A projectile is fired with an initial speed of 37.6 m/s at an angle of 43.6° above the horizontal on a long flat firing range. P

Olenka [21]

Answer:

A) The maximum height reached by the projectile is 34.3 m.

B) The total time in the air is 5.29 s.

C) The range of the projectile is 144 m.

D) The speed of the projectile 1.80 s after firing is 28.4 m/s.

Explanation:

Please, see the attached figure for a better understanding of the problem.

The position and velocity vectors of the projectile at time "t" are as follows:

r = (x0 + v0 · t · cos α, y0 + v0 · t · sin α + 1/2 · g · t²)

v = (v0 · cos α, v0 · sin α + g · t)

Where:

r = position vector at time "t"

x0 = initial horizontal position.

v0 = initial velocity.

t = time.

α = launching angle.

y0 = initial vertical position.

g = acceleration due to gravity (-9.8 m/s² considering the upward direction as positive).

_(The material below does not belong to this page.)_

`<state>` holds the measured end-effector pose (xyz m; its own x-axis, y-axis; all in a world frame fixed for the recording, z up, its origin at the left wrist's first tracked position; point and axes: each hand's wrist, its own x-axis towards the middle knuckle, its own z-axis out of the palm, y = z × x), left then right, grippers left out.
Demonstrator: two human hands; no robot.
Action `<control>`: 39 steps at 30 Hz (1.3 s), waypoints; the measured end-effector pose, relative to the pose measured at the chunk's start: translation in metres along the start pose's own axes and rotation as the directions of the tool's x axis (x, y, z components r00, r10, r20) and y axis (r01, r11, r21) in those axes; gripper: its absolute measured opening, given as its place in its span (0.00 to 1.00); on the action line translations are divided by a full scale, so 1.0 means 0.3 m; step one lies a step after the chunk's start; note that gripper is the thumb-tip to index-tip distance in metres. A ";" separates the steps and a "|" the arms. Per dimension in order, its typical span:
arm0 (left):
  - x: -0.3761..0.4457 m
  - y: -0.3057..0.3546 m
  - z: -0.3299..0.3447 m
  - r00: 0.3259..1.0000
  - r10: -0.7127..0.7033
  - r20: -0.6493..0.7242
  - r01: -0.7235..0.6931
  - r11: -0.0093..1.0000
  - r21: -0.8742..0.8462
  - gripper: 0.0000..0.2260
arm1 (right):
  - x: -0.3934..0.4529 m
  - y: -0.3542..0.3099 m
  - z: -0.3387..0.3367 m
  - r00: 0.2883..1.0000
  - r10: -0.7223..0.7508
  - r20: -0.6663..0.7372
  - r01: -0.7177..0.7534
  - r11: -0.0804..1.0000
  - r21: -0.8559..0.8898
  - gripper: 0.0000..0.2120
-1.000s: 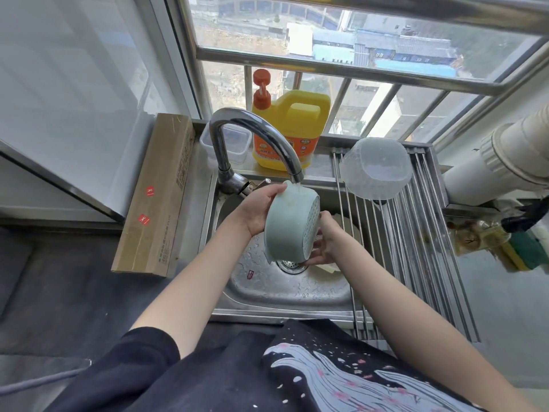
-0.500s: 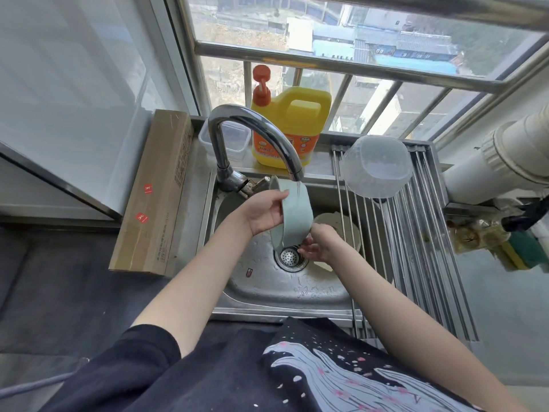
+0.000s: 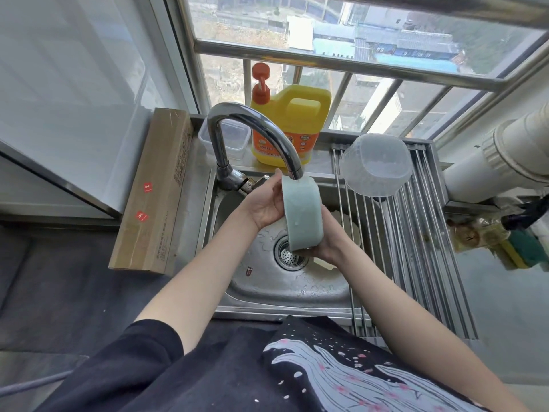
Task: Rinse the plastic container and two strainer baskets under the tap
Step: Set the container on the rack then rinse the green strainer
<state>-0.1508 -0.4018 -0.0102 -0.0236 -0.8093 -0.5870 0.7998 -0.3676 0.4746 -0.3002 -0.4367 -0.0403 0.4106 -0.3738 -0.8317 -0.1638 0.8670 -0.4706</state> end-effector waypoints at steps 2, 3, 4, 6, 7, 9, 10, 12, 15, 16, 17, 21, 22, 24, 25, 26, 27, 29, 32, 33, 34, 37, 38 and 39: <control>-0.011 0.000 -0.001 0.997 -0.025 0.077 0.020 0.998 0.067 0.23 | 0.011 0.003 0.012 0.998 0.027 -0.053 -0.023 0.997 0.076 0.26; -0.023 0.002 0.001 0.993 -0.043 0.109 0.030 0.992 0.123 0.23 | 0.015 0.005 0.020 0.996 0.040 -0.078 -0.031 0.994 0.106 0.27; -0.034 0.002 0.001 0.991 -0.064 0.117 0.040 0.981 0.192 0.22 | 0.020 0.007 0.022 0.994 0.056 -0.095 -0.045 0.992 0.120 0.27; -0.048 -0.004 -0.003 0.989 -0.107 0.102 0.071 0.949 0.308 0.20 | 0.014 0.010 0.031 0.992 0.071 -0.107 -0.054 0.987 0.153 0.28; -0.053 -0.009 -0.006 0.989 -0.121 0.089 0.083 0.934 0.348 0.19 | 0.008 0.010 0.037 0.992 0.071 -0.108 -0.050 0.982 0.183 0.29; -0.060 -0.020 -0.006 0.991 -0.120 0.052 0.088 0.908 0.410 0.17 | -0.003 0.010 0.043 0.990 0.094 -0.106 -0.070 0.974 0.213 0.30; -0.059 -0.025 -0.008 0.993 -0.109 0.034 0.084 0.899 0.430 0.16 | -0.011 0.009 0.046 0.988 0.107 -0.107 -0.082 0.973 0.217 0.30; -0.059 -0.031 -0.002 0.996 -0.087 0.024 0.068 0.896 0.439 0.16 | -0.023 0.012 0.048 0.987 0.125 -0.099 -0.100 0.970 0.221 0.31; -0.057 -0.030 -0.009 0.996 -0.074 0.053 0.048 0.920 0.390 0.19 | -0.013 0.015 0.048 0.981 0.130 -0.143 -0.102 0.977 0.187 0.35; -0.054 -0.030 -0.016 0.996 -0.067 0.066 0.037 0.929 0.369 0.19 | -0.008 0.017 0.049 0.976 0.138 -0.169 -0.108 0.979 0.172 0.37; -0.056 -0.029 -0.019 0.995 -0.054 0.084 0.022 0.940 0.339 0.19 | -0.006 0.018 0.052 0.971 0.150 -0.187 -0.118 0.978 0.171 0.38; -0.056 -0.023 -0.048 0.989 0.017 0.149 -0.053 0.967 0.247 0.12 | -0.008 0.018 0.054 0.961 0.160 -0.227 -0.129 0.981 0.146 0.37; -0.052 -0.021 -0.058 0.988 0.027 0.151 -0.064 0.968 0.242 0.11 | -0.014 0.018 0.053 0.960 0.166 -0.226 -0.134 0.980 0.148 0.35; -0.050 -0.014 -0.066 0.990 0.039 0.137 -0.073 0.963 0.258 0.10 | -0.024 0.023 0.049 0.959 0.185 -0.214 -0.167 0.981 0.101 0.31; -0.047 -0.011 -0.068 0.991 0.043 0.124 -0.076 0.958 0.275 0.10 | -0.028 0.028 0.047 0.957 0.194 -0.214 -0.190 0.981 0.040 0.30; -0.042 -0.010 -0.070 0.993 0.049 0.110 -0.080 0.952 0.296 0.10 | -0.035 0.034 0.047 0.957 0.196 -0.215 -0.203 0.979 -0.012 0.28; -0.039 -0.009 -0.068 0.994 0.052 0.100 -0.081 0.945 0.316 0.09 | -0.039 0.043 0.047 0.958 0.183 -0.220 -0.197 0.980 -0.042 0.26; -0.035 -0.009 -0.065 0.996 0.046 0.078 -0.070 0.936 0.346 0.09 | -0.046 0.057 0.048 0.960 0.145 -0.238 -0.161 0.986 -0.050 0.24; -0.032 -0.018 -0.065 0.997 0.039 0.064 -0.060 0.929 0.365 0.11 | -0.053 0.069 0.058 0.963 0.104 -0.250 -0.108 0.994 -0.006 0.24; -0.033 -0.021 -0.064 0.997 0.042 0.063 -0.062 0.930 0.362 0.11 | -0.051 0.073 0.059 0.964 0.087 -0.252 -0.088 0.996 0.010 0.24; -0.032 -0.025 -0.066 0.997 0.046 0.058 -0.064 0.932 0.358 0.10 | -0.049 0.077 0.059 0.965 0.069 -0.251 -0.063 0.998 0.031 0.25; -0.029 -0.028 -0.070 0.998 0.047 0.038 -0.057 0.946 0.321 0.11 | -0.054 0.079 0.056 0.968 0.019 -0.251 -0.008 0.999 0.045 0.24; -0.026 -0.027 -0.071 0.999 0.044 0.028 -0.051 0.953 0.298 0.11 | -0.055 0.078 0.049 0.969 0.013 -0.247 -0.002 0.999 0.042 0.24; -0.021 -0.024 -0.070 0.999 0.042 0.012 -0.044 0.962 0.269 0.12 | -0.057 0.077 0.043 0.969 0.013 -0.247 -0.004 0.999 0.037 0.24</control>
<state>-0.1439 -0.3845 -0.0237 0.0031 -0.8295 -0.5585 0.6091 -0.4414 0.6589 -0.2993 -0.4061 -0.0332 0.1744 -0.4327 -0.8845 -0.1320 0.8799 -0.4564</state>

v = vector position at time t

Let´s place the origin of the frame of reference at the launching point so that x0 and y0 = 0.

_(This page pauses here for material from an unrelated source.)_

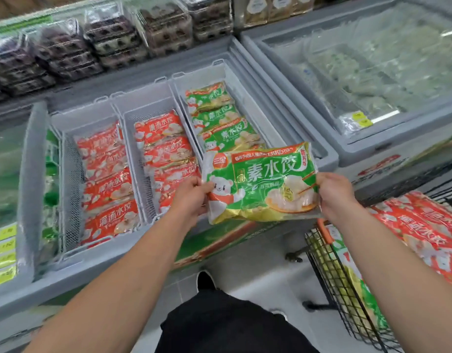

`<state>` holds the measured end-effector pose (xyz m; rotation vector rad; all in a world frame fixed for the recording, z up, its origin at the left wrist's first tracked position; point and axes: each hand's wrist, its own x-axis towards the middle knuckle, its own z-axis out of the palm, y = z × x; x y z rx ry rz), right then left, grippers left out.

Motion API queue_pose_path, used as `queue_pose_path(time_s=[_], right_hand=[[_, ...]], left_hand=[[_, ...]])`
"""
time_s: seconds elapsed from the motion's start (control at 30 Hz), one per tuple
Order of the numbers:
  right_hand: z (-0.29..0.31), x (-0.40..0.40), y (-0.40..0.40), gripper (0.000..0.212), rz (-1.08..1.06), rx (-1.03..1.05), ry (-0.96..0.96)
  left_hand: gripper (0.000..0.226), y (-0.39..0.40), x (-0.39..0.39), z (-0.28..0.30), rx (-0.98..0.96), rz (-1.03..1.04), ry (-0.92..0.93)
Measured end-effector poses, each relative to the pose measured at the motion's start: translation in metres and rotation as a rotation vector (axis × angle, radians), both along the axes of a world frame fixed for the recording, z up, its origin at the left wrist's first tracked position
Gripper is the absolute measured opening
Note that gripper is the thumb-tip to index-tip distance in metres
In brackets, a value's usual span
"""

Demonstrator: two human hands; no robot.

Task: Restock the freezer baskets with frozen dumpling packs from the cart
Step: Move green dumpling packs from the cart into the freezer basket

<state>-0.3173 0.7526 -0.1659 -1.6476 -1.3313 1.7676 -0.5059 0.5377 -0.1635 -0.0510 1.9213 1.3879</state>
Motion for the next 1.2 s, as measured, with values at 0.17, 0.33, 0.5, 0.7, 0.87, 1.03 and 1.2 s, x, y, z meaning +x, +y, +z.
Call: queue_pose_path(time_s=[0.17,0.33,0.5,0.7,0.87,1.03,1.2], right_hand=[[0.003,-0.077,-0.017,0.021,0.076,0.023,-0.079],[0.003,-0.142,-0.035,0.031,0.102,0.066,-0.115],[0.004,-0.192,-0.036,0.026,0.144,0.117,-0.134],[-0.019,-0.242,-0.018,0.023,0.197,0.097,-0.158],[-0.047,-0.282,0.023,0.017,0.275,0.064,-0.207],[-0.079,-0.325,0.090,0.026,0.412,0.125,-0.286],[-0.087,-0.380,0.140,0.027,0.437,0.195,-0.313]], left_hand=[[0.019,-0.032,-0.066,-0.005,0.045,-0.007,-0.033],[0.025,-0.048,-0.121,-0.012,0.061,0.020,-0.037],[0.022,-0.052,-0.163,-0.016,0.062,0.070,-0.038],[0.007,-0.044,-0.193,-0.033,0.046,0.132,-0.076],[0.010,-0.014,-0.218,-0.049,-0.022,0.215,-0.080],[0.012,0.047,-0.249,-0.065,-0.126,0.248,-0.077],[0.015,0.111,-0.290,-0.083,-0.215,0.241,-0.043]])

A) At the maximum height, the vertical component of the velocity is 0 (see figure). Then, using the equation for the y-component of the velocity vector, we can obtain the time at which the projectile is at its maximum height:

vy = v0 · sin α + g · t

0 = 37.6 m/s · sin 43.6° - 9.8 m/s² · t

- 37.6 m/s · sin 43.6° / -9.8 m/s² = t

t = 2.65 s

The height of the projectile at this time will be the maximum height. Then, using the equation of the y-component of the vector position:

y = y0 + v0 · t · sin α + 1/2 · g · t² (y0 = 0)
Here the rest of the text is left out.